February 14, 2011 by SWestfall3

I am going to steal this scenario from Penn & Teller. I would embed the video, but I can’t find it.

Let’s say that two people come across a domestic rabbit.

Both people have had experience with rabbits, so they do know how to determine the correct sex.

The two people decide to make a guess about the sex of the rabbit before checking. They come up with opposite guesses.

One person’s opinion will be absolutely wrong. The other will be entirely correct.

It does not matter if every other person in the world agrees with the person who is wrong. The opinion is still wrong.

Take this scenario and extrapolate it out to other discussions we have.

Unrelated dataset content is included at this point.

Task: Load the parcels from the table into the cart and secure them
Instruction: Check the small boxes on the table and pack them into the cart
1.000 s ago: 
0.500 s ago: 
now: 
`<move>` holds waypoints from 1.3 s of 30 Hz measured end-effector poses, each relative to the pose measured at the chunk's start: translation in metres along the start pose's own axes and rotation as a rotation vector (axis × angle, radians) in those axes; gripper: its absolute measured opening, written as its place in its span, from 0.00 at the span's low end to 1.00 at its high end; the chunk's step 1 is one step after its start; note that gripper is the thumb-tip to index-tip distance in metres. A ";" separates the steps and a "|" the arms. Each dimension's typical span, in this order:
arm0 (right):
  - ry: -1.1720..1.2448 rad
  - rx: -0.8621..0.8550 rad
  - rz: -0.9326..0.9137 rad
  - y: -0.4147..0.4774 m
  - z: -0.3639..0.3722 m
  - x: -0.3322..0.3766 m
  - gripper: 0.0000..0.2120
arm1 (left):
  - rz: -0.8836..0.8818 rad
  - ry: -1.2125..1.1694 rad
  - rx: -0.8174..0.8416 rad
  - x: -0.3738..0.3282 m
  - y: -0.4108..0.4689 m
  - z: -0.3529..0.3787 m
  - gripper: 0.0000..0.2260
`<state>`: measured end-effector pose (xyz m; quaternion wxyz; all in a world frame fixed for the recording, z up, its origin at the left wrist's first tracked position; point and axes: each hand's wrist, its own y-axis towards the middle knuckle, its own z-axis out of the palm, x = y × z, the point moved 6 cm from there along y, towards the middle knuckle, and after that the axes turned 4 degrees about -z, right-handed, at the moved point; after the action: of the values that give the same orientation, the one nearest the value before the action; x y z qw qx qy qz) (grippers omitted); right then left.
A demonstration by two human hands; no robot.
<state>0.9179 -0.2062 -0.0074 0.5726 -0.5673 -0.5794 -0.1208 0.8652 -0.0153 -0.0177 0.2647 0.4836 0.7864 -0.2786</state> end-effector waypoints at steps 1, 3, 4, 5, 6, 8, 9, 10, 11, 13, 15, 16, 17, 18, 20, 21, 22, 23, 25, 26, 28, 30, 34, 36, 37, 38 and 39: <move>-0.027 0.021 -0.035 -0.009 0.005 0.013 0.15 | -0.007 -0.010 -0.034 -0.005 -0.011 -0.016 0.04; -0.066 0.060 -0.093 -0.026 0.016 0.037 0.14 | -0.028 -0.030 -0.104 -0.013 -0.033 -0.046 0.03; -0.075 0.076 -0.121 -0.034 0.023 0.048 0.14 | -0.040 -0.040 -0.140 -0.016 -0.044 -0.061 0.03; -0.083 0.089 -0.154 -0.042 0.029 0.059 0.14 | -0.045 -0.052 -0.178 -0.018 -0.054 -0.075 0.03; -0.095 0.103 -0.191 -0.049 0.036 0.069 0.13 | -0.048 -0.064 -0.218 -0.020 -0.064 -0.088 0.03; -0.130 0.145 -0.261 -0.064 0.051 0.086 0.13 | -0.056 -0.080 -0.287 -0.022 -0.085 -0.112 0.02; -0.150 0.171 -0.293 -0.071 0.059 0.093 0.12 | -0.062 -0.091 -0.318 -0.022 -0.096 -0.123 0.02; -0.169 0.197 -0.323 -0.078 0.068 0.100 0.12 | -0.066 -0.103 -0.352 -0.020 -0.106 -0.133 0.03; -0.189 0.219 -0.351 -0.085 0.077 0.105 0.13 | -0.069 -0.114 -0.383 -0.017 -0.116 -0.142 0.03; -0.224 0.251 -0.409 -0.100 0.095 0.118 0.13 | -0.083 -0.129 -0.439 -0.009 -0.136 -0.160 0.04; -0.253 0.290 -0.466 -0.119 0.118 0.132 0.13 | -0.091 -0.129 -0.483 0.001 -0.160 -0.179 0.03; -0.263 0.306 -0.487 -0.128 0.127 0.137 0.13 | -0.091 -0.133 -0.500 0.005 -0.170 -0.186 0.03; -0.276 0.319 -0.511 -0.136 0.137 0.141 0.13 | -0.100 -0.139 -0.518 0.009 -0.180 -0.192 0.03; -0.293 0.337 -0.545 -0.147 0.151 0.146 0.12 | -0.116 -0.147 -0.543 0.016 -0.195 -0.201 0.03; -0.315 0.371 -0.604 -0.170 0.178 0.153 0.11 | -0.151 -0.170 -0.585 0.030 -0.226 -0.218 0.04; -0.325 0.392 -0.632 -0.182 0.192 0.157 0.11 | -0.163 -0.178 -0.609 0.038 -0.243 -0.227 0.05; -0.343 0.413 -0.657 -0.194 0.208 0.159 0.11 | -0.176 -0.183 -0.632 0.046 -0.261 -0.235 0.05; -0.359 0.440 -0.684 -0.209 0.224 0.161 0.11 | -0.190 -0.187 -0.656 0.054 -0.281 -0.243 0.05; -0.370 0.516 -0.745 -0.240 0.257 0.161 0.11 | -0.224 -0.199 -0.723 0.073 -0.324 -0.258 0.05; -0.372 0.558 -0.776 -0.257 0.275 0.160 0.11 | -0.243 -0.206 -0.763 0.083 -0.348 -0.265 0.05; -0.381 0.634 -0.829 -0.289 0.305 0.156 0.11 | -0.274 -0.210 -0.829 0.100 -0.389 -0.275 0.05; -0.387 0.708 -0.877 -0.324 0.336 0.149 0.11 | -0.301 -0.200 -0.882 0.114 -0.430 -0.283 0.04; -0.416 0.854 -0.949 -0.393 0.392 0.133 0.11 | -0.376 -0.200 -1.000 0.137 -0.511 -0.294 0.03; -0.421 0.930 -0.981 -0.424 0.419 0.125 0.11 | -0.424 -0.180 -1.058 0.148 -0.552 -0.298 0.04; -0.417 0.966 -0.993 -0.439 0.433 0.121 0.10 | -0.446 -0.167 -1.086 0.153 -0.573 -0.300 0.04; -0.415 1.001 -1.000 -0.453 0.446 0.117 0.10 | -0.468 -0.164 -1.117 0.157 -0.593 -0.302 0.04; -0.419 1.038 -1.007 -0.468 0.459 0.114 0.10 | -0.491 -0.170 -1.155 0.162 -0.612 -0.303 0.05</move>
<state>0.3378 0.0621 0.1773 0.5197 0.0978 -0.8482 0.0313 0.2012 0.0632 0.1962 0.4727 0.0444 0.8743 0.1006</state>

Not all situations have the nice easily falsifiable characteristics of the above scenario. Political views are good example of a more complex situation. One’s political views are based upon a system of thought, a system of thought that tends to weed out any facts that contradict the system or to rationalize them as deviations from the ideal. Political views are terrible scientific hypotheses and even worse theories. Humans are very hard to study in a truly scientific sense.

But there are situations in which evidence clearly contradicts a widely held view.

Take young earth creationism.

Young earth creationist worldviews are held by 40 percent of Americans.

But there isn’t a single piece of evidence that suggests that creationism, as a scientific theory, explains anything.

In fact, it has many large holes in it, not the least of which is the tons of evidence from a variety of scientific disciplines that clearly show the earth is not 6,000 years old.

Many creationist “scholars” come up with rather interesting information to defend their views, which includes making up facts, misrepresenting science, and misunderstanding what scientific studies actually say.

These distortions are rarely, if ever, corrected, but they are often repeated by different creationists, even if it has been shown that these views are based upon these errors and frauds.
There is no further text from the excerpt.